Mesa (master): radv: implement VK_EXT_subgroup_size_control

GitLab Mirror gitlab-mirror at kemper.freedesktop.org
Wed Nov 6 08:34:13 UTC 2019


Module: Mesa
Branch: master
Commit: fb07fd4e6cb9feb8c9a812dd5f859f165f213465
URL:    http://cgit.freedesktop.org/mesa/mesa/commit/?id=fb07fd4e6cb9feb8c9a812dd5f859f165f213465

Author: Samuel Pitoiset <samuel.pitoiset at gmail.com>
Date:   Thu Oct 31 10:55:37 2019 +0100

radv: implement VK_EXT_subgroup_size_control

This extension allows to control the subgroup size by allowing a
varying subgroup size and also specifying a required subgroup size.

This implementation only allows to specify a required subgroup
size for compute shaders because there is some caveats with
other shader stages (eg.
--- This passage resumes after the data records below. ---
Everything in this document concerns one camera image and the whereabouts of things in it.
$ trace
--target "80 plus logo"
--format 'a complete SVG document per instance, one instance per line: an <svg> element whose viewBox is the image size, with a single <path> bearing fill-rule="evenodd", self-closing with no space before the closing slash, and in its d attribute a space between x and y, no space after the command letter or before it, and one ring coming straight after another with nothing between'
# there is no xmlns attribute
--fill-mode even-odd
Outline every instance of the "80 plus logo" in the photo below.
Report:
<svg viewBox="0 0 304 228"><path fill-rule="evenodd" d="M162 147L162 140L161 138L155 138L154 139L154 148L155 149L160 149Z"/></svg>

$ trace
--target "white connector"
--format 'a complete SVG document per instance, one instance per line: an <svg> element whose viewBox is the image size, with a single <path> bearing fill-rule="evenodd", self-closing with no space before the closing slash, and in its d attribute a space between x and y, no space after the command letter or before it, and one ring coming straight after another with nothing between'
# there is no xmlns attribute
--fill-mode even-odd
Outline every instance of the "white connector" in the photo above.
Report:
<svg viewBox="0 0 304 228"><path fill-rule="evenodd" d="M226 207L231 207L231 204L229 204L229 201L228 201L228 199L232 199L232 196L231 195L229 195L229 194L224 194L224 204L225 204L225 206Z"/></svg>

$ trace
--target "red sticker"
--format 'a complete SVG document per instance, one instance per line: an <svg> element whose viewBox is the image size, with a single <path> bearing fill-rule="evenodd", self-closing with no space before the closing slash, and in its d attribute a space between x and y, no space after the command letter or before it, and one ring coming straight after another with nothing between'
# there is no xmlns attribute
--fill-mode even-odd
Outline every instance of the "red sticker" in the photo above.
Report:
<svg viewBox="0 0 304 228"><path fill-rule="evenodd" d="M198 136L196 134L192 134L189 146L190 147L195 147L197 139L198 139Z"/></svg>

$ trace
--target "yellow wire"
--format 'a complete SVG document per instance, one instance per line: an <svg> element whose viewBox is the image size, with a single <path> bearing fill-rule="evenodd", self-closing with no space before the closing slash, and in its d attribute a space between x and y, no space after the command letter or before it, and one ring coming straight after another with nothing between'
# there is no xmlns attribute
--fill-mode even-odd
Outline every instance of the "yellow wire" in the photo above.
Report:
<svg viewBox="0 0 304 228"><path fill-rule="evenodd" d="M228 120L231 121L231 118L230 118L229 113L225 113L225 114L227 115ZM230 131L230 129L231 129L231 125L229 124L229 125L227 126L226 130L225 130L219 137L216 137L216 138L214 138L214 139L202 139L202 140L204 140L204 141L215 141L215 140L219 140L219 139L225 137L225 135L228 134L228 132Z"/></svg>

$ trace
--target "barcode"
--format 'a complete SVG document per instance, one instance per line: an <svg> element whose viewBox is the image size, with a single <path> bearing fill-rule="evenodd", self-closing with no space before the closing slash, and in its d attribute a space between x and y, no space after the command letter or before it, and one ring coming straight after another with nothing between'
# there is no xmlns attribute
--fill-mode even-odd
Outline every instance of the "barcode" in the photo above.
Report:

NGG with geometry shader). This
basically allows apps to use Wave32 for compute shaders.

This extension is enabled for all chips but only GFX10 supports
Wave32. ACO doesn't support it.

Signed-off-by: Samuel Pitoiset <samuel.pitoiset at gmail.com>
Reviewed-by: Bas Nieuwenhuizen <bas at basnieuwenhuizen.nl>

---

 src/amd/vulkan/radv_device.c      | 22 ++++++++++++++++++++++
 src/amd/vulkan/radv_extensions.py |  1 +
 src/amd/vulkan/radv_pipeline.c    | 29 ++++++++++++++++++++++++++---
 src/amd/vulkan/radv_private.h     |  5 +++++
 src/amd/vulkan/radv_shader.h      |  5 +++++
 5 files changed, 59 insertions(+), 3 deletions(-)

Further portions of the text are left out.